» WHAT TO PRODUCE
Repeat the entries exactly, and do not carry the pictures over.

» EXERCISE MATERIALS

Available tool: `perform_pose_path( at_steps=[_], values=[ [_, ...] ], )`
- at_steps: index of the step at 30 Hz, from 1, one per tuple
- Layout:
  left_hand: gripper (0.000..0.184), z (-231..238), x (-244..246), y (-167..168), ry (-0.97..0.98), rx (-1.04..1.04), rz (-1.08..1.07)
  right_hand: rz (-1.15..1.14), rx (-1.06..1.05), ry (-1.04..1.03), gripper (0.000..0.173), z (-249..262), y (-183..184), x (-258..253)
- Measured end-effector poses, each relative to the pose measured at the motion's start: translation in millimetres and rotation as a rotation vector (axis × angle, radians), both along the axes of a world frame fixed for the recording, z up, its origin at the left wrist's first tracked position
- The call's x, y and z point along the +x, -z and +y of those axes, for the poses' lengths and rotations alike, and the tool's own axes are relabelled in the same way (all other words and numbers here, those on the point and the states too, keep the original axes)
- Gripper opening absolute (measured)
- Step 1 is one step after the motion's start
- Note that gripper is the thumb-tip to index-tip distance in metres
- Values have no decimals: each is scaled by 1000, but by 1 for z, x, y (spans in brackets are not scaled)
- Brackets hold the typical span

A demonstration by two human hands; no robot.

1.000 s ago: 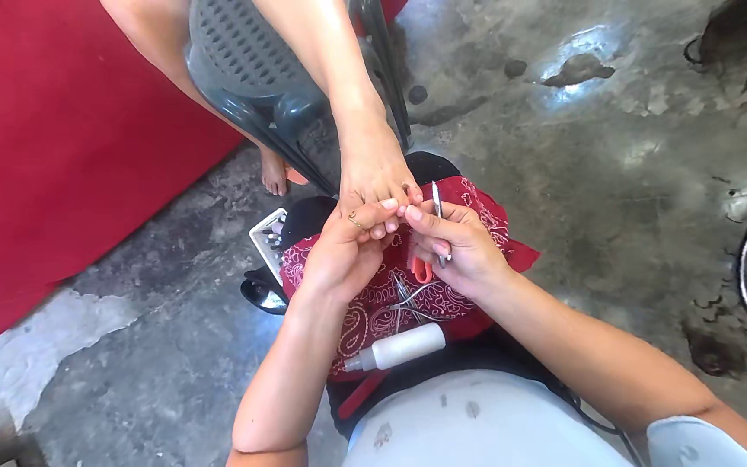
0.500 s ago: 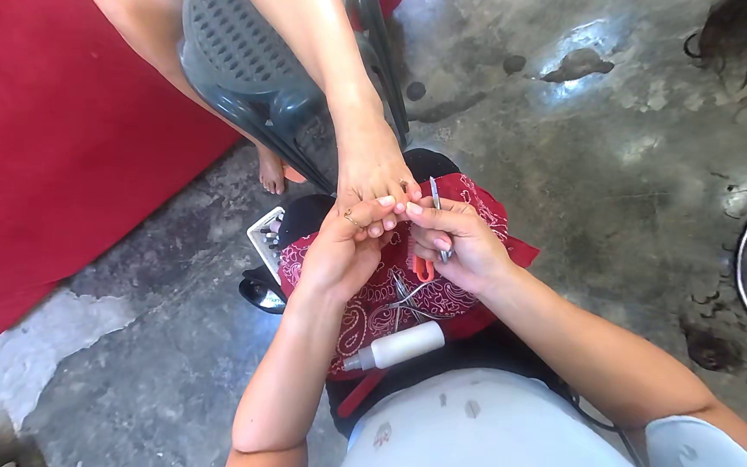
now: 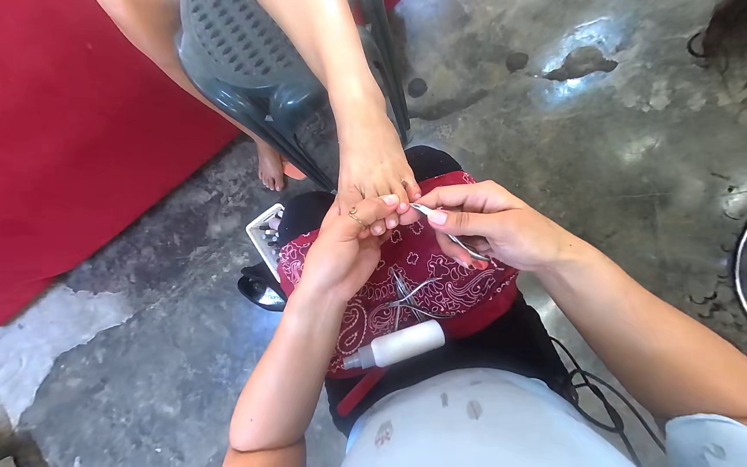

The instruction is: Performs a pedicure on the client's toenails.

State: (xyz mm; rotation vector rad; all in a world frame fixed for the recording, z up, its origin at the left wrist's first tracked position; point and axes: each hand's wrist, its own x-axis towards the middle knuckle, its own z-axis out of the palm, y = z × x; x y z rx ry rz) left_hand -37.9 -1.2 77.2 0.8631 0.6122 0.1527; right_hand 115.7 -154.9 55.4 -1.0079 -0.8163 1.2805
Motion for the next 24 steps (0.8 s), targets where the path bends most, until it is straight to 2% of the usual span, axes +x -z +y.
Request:
perform_pose_path(
  at_steps=[12,15,20,24],
  values=[
    [11,-1,0,-1,-19,8,15,-92,-8,-29,26,4,-4,5],
    [10,0,0,-1,-21,0,15,-46,-47,-23,26,4,-7,5],
    [14,0,0,0,-5,2,-11,190,-115,-8,35,5,-5,6],
    [13,0,0,-1,-3,1,-5,112,-81,-11,31,4,-4,6]
  ],
)
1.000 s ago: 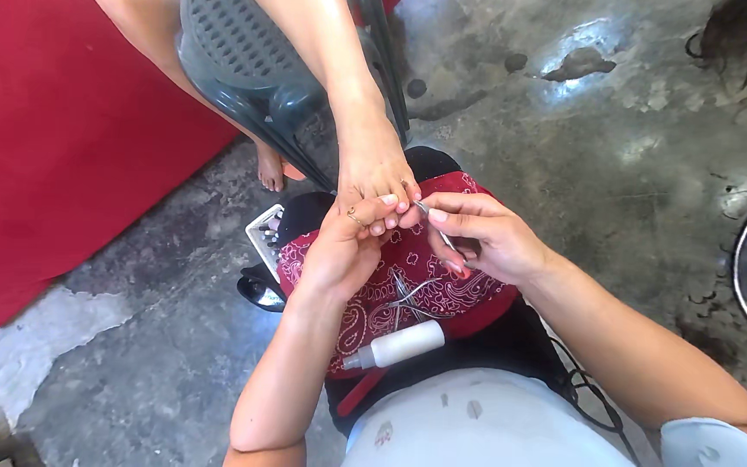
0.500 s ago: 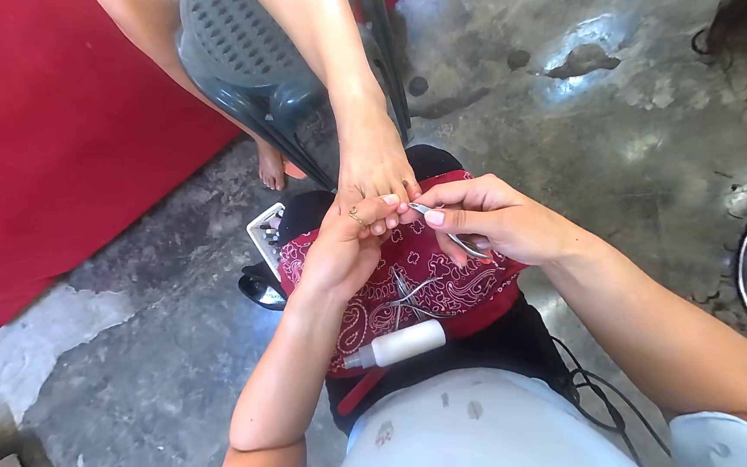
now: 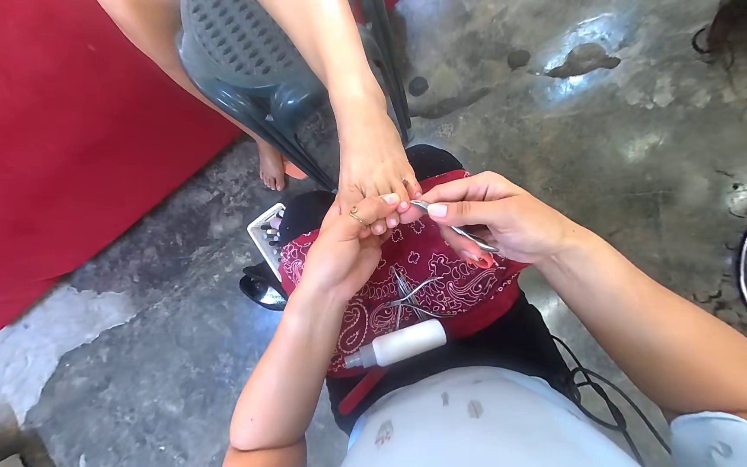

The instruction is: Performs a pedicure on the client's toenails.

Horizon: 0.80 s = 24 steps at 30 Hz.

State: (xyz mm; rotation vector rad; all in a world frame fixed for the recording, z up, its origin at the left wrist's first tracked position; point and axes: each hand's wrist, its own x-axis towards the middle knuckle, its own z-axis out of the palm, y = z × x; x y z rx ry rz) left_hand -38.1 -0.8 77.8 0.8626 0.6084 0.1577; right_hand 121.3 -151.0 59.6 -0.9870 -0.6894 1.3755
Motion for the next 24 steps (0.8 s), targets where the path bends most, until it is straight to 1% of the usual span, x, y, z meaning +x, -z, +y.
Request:
perform_pose_path(
  at_steps=[8,12,16,19,22,24],
  values=[
    [9,0,0,0,-5,3,16,-123,94,-38,26,2,2,4],
    [12,1,-1,1,0,-10,-3,-172,150,-68,26,5,6,8],
    [12,2,-1,0,12,6,-8,-231,196,-132,25,11,7,17],
    [11,2,-1,2,8,5,-6,-272,178,-193,25,16,2,24],
    [13,3,-2,2,6,-3,-10,-215,139,-270,28,18,0,30],
    [13,3,-2,2,8,-7,-14,-172,143,-277,30,19,2,31]
  ],
)
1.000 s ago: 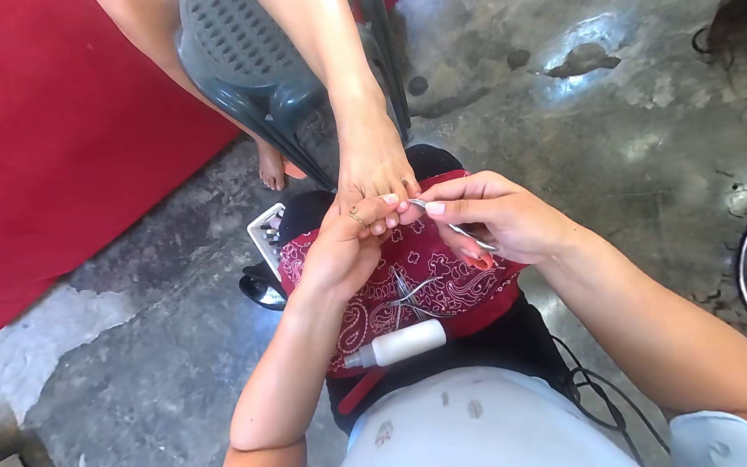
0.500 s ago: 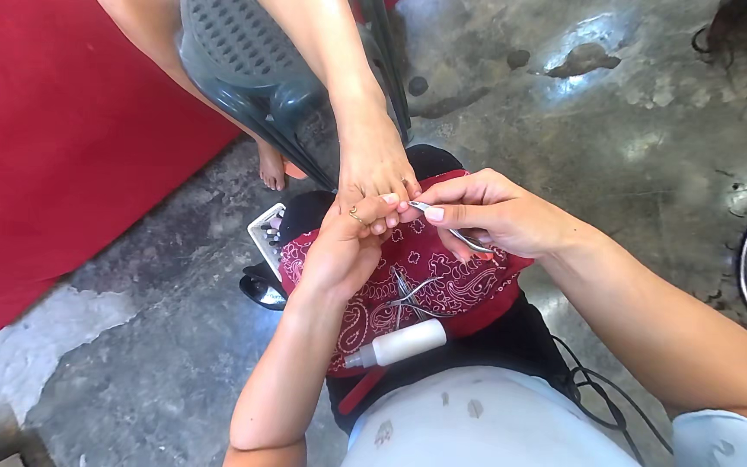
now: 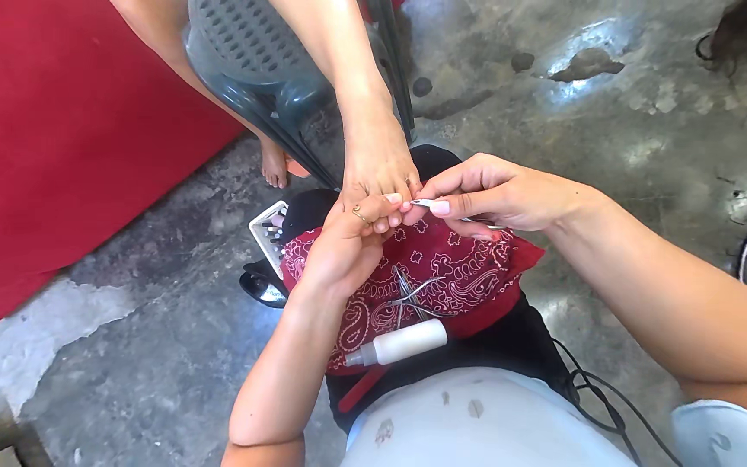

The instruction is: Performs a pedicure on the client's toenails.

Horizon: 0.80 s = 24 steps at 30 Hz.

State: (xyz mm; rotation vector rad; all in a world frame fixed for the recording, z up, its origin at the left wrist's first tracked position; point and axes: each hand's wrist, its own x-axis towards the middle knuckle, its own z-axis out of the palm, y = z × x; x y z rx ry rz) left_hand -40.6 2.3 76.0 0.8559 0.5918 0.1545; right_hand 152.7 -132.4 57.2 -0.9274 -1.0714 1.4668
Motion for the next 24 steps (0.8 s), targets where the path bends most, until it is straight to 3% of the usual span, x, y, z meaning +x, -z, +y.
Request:
perform_pose_path(
  at_steps=[9,15,17,20,21,22,24],
  values=[
    [8,-1,1,0,0,12,18,-82,67,9,29,6,-4,3],
    [9,-4,4,-2,0,-9,7,315,275,86,26,22,-16,-12],
    [9,-4,6,-2,-6,-3,10,288,187,275,28,33,-20,-27],
    [10,-5,5,-2,-19,24,54,-31,153,894,26,60,-26,-34],
    [11,-5,5,-1,-17,26,46,-90,163,1009,25,67,-26,-30],
    [11,-5,5,-1,-17,21,38,-37,149,1045,25,70,-28,-26],
    [12,-4,6,-1,-26,2,40,277,26,901,27,69,-37,-24]
  ],
)
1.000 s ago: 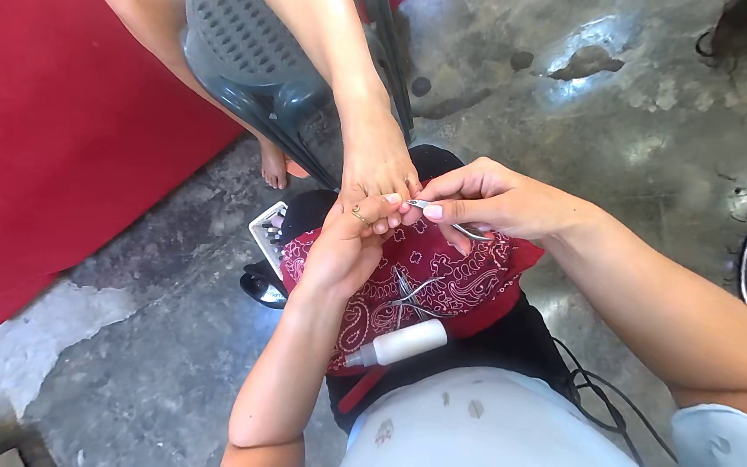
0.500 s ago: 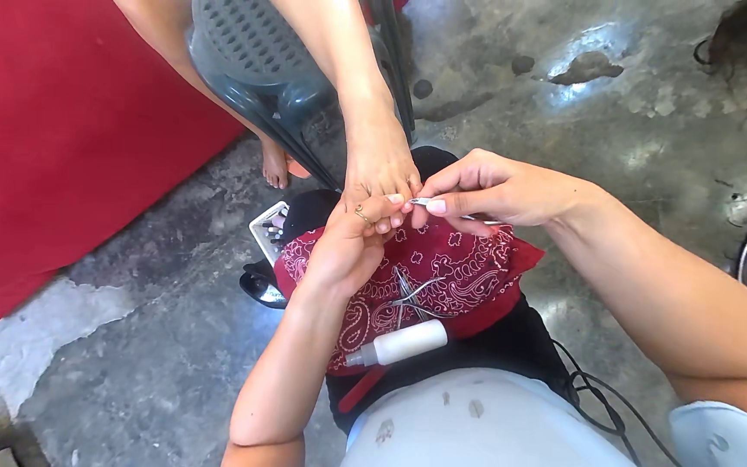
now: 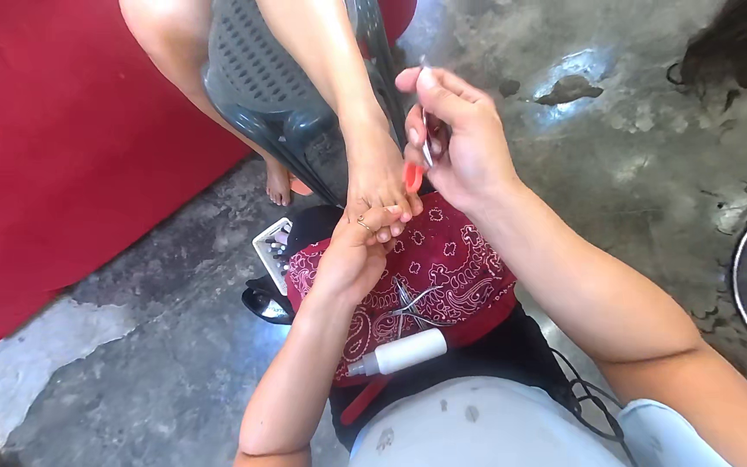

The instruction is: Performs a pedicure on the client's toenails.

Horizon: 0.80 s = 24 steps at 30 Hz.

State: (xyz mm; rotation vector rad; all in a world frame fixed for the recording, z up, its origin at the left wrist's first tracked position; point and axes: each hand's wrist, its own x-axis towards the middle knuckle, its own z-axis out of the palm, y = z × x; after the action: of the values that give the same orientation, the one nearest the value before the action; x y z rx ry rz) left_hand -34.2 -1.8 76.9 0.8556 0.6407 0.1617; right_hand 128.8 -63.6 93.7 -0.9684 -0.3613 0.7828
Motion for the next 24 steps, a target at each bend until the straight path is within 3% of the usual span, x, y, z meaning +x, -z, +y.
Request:
perform_pose_path(
  at_steps=[2,3,6,8,11,12,14,16,19,22,24],
  values=[
    [9,0,0,0,-9,-9,14,227,-42,-234,29,-4,3,1],
    [9,1,0,2,9,6,20,180,-94,-188,29,-4,8,1],
    [8,7,-3,1,90,64,30,-362,-97,271,27,-3,27,8],
    [21,13,-3,0,145,86,35,-230,20,247,27,-3,15,8],
    [46,20,-5,-1,193,8,26,130,23,-99,34,-10,1,-2],
    [53,22,-4,-3,193,-31,27,130,-38,-114,36,-11,0,-3],
    [63,25,-2,-4,206,-81,59,-69,-79,77,31,-12,0,-5],
    [59,25,-1,-4,224,-68,79,-219,40,223,29,-15,-5,-7],
    [36,21,3,-4,249,-76,32,-167,273,143,30,-28,-17,-30],
    [30,13,6,-4,196,-85,-10,-95,204,-76,27,-47,-9,-60],
    [27,12,5,-2,177,-95,-16,-33,126,-82,34,-56,-11,-59]
  ],
)
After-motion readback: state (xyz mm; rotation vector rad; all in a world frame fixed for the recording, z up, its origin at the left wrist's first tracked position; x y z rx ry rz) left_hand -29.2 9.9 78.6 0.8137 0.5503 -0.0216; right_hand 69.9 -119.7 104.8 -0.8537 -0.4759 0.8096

» EXPECTED OUTPUT
Available tool: `perform_pose_path( at_steps=[_], values=[ [_, ...] ], )`
- at_steps: index of the step at 30 Hz, from 1, one per tuple
- Layout:
  left_hand: gripper (0.000..0.184), z (-231..238), x (-244..246), y (-167..168), ry (-0.97..0.98), rx (-1.04..1.04), rz (-1.08..1.07)
  right_hand: rz (-1.15..1.14), rx (-1.06..1.05), ry (-1.04..1.03), gripper (0.000..0.173), z (-249..262), y (-183..184), x (-258..253)
- Measured end-effector poses, each relative to the pose measured at the motion's start: translation in millimetres and rotation as a rotation vector (axis × angle, radians), both along the axes of a world frame fixed for the recording, z up, its origin at the left wrist's first tracked position
- The call's x, y and z point along the +x, -z and +y of those axes, for the poses' lengths and rotations alike, and the tool's own axes are relabelled in the same way (all other words and numbers here, those on the point and the states too, keep the original axes)
- Gripper opening absolute (measured)
- Step 1 is one step after the motion's start
- Note that gripper is the thumb-tip to index-tip distance in metres
- Values have no decimals: each is scaled by 1000, but by 1 for z, x, y (spans in brackets are not scaled)
- Brackets hold the typical span

A demonstration by two human hands; no robot.

1.000 s ago: 
0.500 s ago: 
now: 

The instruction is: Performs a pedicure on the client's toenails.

State: (xyz mm; rotation vector rad; all in a world frame fixed for the recording, z up, its origin at the left wrist's first tracked position; point and axes: each hand's wrist, its own x-axis towards the middle knuckle, its own z-axis out of the palm, y = z × x; x y z rx ry rz) left_hand -37.9 -1.2 77.2 0.8631 0.6122 0.1527; right_hand 115.7 -154.9 55.4 -1.0079 -0.8163 1.2805
Motion for the next 24 steps (0.8 s), targets where the path bends most, until it is straight to 2% of the usual span, axes +x -z +y.
Request:
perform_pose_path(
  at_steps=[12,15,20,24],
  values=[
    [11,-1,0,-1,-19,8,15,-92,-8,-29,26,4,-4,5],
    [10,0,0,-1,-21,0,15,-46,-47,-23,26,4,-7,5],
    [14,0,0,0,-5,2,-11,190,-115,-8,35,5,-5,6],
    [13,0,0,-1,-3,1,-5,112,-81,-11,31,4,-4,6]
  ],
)
1.000 s ago: 
0.500 s ago: 
now: 

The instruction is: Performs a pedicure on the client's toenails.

Horizon: 0.80 s = 24 steps at 30 Hz.

State: (xyz mm; rotation vector rad; all in a world frame fixed for the recording, z up, its origin at the left wrist's first tracked position; point and axes: each hand's wrist, its own x-axis towards the middle knuckle, its own z-axis out of the palm, y = z × x; x y z rx ry rz) left_hand -38.1 -0.8 77.8 0.8626 0.6084 0.1577; right_hand 121.3 -151.0 59.6 -0.9870 -0.6894 1.3755
Motion for the next 24 steps (0.8 s), targets where the path bends most, until it is straight to 1% of the usual span, x, y, z meaning +x, -z, +y.
Request:
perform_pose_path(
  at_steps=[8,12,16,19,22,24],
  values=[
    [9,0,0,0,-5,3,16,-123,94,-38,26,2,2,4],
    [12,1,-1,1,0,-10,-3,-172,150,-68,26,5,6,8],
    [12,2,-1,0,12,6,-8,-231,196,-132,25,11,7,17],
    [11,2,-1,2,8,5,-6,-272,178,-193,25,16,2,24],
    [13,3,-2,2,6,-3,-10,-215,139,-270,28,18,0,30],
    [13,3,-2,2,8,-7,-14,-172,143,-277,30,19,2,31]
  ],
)
1.000 s ago: 
0.500 s ago: 
now: 

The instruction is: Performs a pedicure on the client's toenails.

Horizon: 0.80 s = 24 steps at 30 Hz.

State: (xyz mm; rotation vector rad; all in a world frame fixed for the recording, z up, its origin at the left wrist's first tracked position; point and axes: each hand's wrist, its own x-axis towards the middle knuckle, its own z-axis out of the palm, y = z × x; x y z rx ry rz) left_hand -40.6 2.3 76.0 0.8559 0.5918 0.1545; right_hand 152.7 -132.4 57.2 -0.9274 -1.0714 1.4668
Motion for the next 24 steps (0.8 s), targets where the path bends most, until it is straight to 3% of the usual span, x, y, z meaning +x, -z, +y.
Request:
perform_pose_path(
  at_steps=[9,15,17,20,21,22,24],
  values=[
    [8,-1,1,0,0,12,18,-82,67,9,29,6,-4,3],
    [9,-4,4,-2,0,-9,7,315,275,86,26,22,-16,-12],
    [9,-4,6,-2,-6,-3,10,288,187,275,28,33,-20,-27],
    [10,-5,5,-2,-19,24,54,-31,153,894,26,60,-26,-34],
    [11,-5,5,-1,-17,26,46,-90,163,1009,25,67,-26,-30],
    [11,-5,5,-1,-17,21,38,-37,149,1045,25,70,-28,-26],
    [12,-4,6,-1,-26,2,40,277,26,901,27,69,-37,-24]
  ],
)
1.000 s ago: 
0.500 s ago: 
now: 

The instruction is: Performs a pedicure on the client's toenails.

Horizon: 0.80 s = 24 steps at 30 Hz.

State: (xyz mm; rotation vector rad; all in a world frame fixed for the recording, z up, its origin at the left wrist's first tracked position; point and axes: each hand's wrist, its own x-axis towards the middle knuckle, its own z-axis out of the palm, y = z × x; after the action: of the values that give the same orientation, the one nearest the value before the action; x y z rx ry rz) left_hand -34.2 -1.8 76.9 0.8556 0.6407 0.1617; right_hand 128.8 -63.6 93.7 -0.9684 -0.3613 0.7828
Motion for the next 24 steps, a target at each bend until the straight path is within 3% of the usual span, x, y, z meaning +x, -z, +y.
Request:
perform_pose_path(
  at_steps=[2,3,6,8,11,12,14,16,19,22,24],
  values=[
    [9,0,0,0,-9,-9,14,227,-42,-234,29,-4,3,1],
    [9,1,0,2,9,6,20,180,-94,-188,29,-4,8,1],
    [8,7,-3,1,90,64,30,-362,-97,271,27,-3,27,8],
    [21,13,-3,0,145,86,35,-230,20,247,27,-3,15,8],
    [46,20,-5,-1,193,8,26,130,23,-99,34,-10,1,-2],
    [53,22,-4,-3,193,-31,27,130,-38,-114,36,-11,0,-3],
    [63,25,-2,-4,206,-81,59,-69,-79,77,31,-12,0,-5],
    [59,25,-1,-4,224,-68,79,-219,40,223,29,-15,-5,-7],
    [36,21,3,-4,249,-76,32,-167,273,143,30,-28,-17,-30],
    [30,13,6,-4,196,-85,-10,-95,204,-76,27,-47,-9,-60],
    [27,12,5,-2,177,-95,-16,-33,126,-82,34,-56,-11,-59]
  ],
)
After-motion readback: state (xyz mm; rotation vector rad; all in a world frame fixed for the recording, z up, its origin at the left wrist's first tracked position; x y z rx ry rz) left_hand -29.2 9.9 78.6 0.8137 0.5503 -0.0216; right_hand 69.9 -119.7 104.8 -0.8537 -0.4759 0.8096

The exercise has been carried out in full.